La nuit, il n’y avait plus de sommeil pour elle ; les désirs la dévoraient ; elle se roulait en pleurant sur son lit, invoquant, contre le feu qui la brûlait, Dieu et la mémoire de son père.

Stephen, qui longtemps avait eu des maîtresses qui ne lui inspiraient pas d’amour, avait étudié froidement les femmes ; aussi s’apercevait-il, à la fatigue et à la pâleur du jour, du désespoir et des tourments de la nuit.
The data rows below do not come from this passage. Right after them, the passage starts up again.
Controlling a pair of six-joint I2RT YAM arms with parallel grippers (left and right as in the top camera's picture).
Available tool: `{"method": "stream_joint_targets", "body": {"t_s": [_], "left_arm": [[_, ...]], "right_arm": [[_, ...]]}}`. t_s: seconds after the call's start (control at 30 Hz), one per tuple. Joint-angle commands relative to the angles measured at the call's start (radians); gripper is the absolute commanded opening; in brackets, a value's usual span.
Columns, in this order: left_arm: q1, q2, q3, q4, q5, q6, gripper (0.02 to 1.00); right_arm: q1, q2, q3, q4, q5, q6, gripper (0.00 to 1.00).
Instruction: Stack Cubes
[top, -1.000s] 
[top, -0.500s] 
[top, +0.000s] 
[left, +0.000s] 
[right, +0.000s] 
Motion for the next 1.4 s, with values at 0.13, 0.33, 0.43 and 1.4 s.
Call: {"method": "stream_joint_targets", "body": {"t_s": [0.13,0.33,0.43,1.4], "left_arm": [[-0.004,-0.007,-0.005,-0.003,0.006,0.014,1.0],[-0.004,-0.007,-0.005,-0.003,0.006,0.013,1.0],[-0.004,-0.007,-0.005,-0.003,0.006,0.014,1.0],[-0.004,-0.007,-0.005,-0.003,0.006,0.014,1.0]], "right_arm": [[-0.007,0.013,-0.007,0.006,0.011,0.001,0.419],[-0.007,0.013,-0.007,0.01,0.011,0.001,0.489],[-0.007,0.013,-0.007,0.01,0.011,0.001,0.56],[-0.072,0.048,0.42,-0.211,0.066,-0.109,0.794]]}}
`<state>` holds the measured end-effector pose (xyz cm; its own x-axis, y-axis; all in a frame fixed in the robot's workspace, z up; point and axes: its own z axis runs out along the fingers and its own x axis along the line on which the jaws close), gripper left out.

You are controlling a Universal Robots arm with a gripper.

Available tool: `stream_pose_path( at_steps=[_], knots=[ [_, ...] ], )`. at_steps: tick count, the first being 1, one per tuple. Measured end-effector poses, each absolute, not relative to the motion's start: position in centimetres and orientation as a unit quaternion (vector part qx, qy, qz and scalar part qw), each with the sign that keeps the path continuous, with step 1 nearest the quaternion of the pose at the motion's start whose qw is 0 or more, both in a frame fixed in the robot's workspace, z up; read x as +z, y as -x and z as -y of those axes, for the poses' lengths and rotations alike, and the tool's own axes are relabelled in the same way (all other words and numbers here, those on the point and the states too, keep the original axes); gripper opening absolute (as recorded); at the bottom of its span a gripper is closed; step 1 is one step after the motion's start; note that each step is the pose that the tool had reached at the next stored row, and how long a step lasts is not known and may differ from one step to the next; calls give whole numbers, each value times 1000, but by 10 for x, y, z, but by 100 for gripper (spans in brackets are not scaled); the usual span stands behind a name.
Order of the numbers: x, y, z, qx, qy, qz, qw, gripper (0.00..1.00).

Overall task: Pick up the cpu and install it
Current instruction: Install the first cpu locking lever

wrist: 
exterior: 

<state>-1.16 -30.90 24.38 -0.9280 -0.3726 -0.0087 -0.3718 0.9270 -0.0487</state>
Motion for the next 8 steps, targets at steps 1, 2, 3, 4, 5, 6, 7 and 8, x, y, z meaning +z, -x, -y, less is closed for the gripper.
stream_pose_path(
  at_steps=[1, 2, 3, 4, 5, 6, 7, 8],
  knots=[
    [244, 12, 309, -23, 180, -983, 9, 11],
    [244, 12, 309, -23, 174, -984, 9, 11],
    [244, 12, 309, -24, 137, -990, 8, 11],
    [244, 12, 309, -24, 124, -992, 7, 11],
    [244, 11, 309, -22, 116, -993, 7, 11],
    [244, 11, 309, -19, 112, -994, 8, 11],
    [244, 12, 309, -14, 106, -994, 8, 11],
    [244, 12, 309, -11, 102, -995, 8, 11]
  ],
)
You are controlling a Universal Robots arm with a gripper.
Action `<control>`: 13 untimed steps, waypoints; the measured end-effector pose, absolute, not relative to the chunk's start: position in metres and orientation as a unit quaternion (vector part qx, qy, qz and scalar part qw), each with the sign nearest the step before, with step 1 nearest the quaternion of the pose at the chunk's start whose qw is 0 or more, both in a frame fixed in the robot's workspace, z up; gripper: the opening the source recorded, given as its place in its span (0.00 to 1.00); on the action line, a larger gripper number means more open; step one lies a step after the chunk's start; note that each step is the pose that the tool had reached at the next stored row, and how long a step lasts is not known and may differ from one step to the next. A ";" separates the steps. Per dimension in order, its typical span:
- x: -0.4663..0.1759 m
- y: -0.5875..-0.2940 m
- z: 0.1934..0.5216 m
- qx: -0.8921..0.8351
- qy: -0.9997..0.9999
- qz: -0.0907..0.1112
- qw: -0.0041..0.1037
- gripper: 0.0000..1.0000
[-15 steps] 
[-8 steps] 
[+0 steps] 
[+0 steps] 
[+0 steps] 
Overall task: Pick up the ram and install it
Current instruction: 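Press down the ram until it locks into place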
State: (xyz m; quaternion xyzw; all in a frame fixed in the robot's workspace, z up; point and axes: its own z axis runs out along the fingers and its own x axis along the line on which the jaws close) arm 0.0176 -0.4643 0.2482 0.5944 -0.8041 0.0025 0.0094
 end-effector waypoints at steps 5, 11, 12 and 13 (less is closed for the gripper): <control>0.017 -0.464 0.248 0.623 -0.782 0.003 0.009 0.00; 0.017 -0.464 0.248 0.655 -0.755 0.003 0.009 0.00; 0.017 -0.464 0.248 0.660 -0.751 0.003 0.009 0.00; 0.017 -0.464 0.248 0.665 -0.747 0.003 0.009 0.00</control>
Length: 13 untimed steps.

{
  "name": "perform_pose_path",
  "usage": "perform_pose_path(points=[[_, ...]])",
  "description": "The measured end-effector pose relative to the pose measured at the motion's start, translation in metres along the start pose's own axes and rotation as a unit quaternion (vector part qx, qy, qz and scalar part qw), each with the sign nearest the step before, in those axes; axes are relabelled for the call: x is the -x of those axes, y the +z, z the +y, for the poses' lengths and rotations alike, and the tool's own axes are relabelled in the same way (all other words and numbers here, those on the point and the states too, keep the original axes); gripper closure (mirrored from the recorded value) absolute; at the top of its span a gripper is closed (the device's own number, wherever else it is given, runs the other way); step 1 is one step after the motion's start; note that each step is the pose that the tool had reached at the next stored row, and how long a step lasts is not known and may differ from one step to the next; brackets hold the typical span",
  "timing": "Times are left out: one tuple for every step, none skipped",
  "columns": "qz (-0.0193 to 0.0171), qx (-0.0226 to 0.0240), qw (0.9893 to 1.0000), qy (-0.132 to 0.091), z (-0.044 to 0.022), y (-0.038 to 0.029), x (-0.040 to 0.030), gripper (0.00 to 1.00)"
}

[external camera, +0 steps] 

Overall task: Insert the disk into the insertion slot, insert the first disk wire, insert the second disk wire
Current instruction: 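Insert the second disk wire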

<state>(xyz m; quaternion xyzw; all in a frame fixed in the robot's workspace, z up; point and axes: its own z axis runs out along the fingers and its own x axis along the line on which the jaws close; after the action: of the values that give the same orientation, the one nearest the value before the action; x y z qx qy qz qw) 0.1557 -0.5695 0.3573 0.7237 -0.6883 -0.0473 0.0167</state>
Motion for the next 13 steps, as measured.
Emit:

Il excitait cette impression par des caresses qui ne pouvaient alarmer Magdeleine, ne voulant rien risquer et attendant qu’elle s’abandonnât tout à fait.

Il mettait son esprit à la torture pour comprendre comment elle pouvait garder tant de réserve avec lui ; enfin, il avisa que près de lui l’idée de ses devoirs et la crainte de succomber étaient assez fortes pour annuler son amour au moral et ses désirs au physique, et qu’ils ne reprenaient leur empire sur elle que lorsque, seule, elle croyait pouvoir s’y abandonner sans danger.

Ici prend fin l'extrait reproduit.